Problem details —
Write out each record in full and exactly as given. Skip any pictures.

Data for this task —
-=-=-

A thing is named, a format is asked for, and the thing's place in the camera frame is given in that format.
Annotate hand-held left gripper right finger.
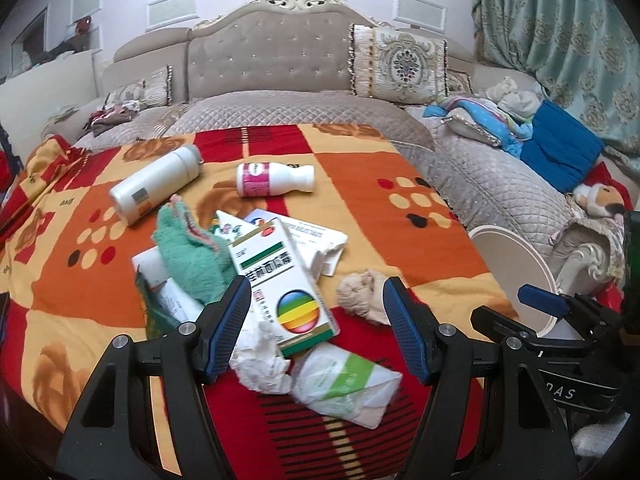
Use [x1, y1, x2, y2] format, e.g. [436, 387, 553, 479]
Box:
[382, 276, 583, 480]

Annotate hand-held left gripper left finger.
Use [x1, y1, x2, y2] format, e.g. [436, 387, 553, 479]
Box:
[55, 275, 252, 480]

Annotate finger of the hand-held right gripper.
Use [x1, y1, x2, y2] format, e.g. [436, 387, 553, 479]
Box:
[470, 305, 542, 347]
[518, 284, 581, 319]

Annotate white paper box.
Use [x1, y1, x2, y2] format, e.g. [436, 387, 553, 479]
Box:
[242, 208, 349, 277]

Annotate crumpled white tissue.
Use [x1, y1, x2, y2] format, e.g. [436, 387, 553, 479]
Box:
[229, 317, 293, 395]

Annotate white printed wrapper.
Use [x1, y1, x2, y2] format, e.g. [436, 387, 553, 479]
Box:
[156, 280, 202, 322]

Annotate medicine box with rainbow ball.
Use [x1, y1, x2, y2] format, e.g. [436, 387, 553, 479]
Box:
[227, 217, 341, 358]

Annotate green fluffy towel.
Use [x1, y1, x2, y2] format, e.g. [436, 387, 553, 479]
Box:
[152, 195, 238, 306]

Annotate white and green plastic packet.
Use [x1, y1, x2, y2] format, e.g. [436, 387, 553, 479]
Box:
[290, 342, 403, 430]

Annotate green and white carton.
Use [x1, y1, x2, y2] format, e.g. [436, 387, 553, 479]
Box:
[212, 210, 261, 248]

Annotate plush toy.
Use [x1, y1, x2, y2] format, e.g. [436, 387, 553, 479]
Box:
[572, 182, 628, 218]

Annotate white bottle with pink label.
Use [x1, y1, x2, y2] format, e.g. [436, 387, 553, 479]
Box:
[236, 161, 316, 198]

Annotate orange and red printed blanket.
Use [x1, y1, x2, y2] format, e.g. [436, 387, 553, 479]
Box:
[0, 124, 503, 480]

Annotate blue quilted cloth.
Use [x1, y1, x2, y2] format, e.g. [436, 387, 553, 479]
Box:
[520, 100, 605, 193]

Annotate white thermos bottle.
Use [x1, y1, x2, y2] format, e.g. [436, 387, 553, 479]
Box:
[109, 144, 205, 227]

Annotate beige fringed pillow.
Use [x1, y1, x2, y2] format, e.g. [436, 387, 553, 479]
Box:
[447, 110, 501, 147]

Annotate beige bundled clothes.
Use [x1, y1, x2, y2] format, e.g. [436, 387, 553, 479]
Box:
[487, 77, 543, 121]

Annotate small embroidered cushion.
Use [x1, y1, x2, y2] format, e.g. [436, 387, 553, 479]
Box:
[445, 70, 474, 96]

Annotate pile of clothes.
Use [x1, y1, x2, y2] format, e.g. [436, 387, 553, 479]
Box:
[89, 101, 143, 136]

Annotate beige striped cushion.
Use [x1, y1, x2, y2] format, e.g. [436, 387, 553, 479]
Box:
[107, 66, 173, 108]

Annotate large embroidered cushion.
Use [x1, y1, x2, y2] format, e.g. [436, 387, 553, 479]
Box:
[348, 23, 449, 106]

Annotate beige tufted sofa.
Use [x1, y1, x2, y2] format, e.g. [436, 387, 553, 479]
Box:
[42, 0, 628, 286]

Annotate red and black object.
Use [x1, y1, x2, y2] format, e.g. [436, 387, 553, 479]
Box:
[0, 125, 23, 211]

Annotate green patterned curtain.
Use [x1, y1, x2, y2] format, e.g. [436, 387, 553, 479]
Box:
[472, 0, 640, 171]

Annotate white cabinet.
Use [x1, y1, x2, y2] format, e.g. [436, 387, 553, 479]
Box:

-=-=-

Written answer —
A thing is named, a format is asked for, and the thing's place in the camera frame is given in that format.
Annotate hand-held left gripper right finger.
Use [x1, y1, x2, y2] format, e.g. [436, 387, 553, 479]
Box:
[382, 276, 583, 480]

Annotate hand-held left gripper left finger.
Use [x1, y1, x2, y2] format, e.g. [436, 387, 553, 479]
Box:
[55, 275, 252, 480]

Annotate finger of the hand-held right gripper.
Use [x1, y1, x2, y2] format, e.g. [436, 387, 553, 479]
Box:
[470, 305, 542, 347]
[518, 284, 581, 319]

Annotate white paper box.
Use [x1, y1, x2, y2] format, e.g. [436, 387, 553, 479]
Box:
[242, 208, 349, 277]

Annotate crumpled white tissue.
Use [x1, y1, x2, y2] format, e.g. [436, 387, 553, 479]
Box:
[229, 317, 293, 395]

Annotate white printed wrapper.
Use [x1, y1, x2, y2] format, e.g. [436, 387, 553, 479]
Box:
[156, 280, 202, 322]

Annotate medicine box with rainbow ball.
Use [x1, y1, x2, y2] format, e.g. [436, 387, 553, 479]
Box:
[227, 217, 341, 358]

Annotate green fluffy towel.
Use [x1, y1, x2, y2] format, e.g. [436, 387, 553, 479]
Box:
[152, 195, 238, 306]

Annotate white and green plastic packet.
Use [x1, y1, x2, y2] format, e.g. [436, 387, 553, 479]
Box:
[290, 342, 403, 430]

Annotate green and white carton.
Use [x1, y1, x2, y2] format, e.g. [436, 387, 553, 479]
Box:
[212, 210, 261, 248]

Annotate plush toy.
Use [x1, y1, x2, y2] format, e.g. [436, 387, 553, 479]
Box:
[572, 182, 628, 218]

Annotate white bottle with pink label.
Use [x1, y1, x2, y2] format, e.g. [436, 387, 553, 479]
Box:
[236, 161, 316, 198]

Annotate orange and red printed blanket.
Use [x1, y1, x2, y2] format, e.g. [436, 387, 553, 479]
Box:
[0, 124, 503, 480]

Annotate blue quilted cloth.
Use [x1, y1, x2, y2] format, e.g. [436, 387, 553, 479]
Box:
[520, 100, 605, 193]

Annotate white thermos bottle.
Use [x1, y1, x2, y2] format, e.g. [436, 387, 553, 479]
Box:
[109, 144, 205, 227]

Annotate beige fringed pillow.
Use [x1, y1, x2, y2] format, e.g. [436, 387, 553, 479]
Box:
[447, 110, 501, 147]

Annotate beige bundled clothes.
Use [x1, y1, x2, y2] format, e.g. [436, 387, 553, 479]
Box:
[487, 77, 543, 121]

Annotate small embroidered cushion.
Use [x1, y1, x2, y2] format, e.g. [436, 387, 553, 479]
Box:
[445, 70, 474, 96]

Annotate pile of clothes.
Use [x1, y1, x2, y2] format, e.g. [436, 387, 553, 479]
Box:
[89, 101, 143, 136]

Annotate beige striped cushion.
Use [x1, y1, x2, y2] format, e.g. [436, 387, 553, 479]
Box:
[107, 66, 173, 108]

Annotate large embroidered cushion.
Use [x1, y1, x2, y2] format, e.g. [436, 387, 553, 479]
Box:
[348, 23, 449, 106]

Annotate beige tufted sofa.
Use [x1, y1, x2, y2] format, e.g. [436, 387, 553, 479]
Box:
[42, 0, 628, 286]

Annotate red and black object.
Use [x1, y1, x2, y2] format, e.g. [436, 387, 553, 479]
Box:
[0, 125, 23, 211]

Annotate green patterned curtain.
Use [x1, y1, x2, y2] format, e.g. [436, 387, 553, 479]
Box:
[472, 0, 640, 171]

Annotate white cabinet.
Use [x1, y1, x2, y2] format, e.g. [436, 387, 553, 479]
Box:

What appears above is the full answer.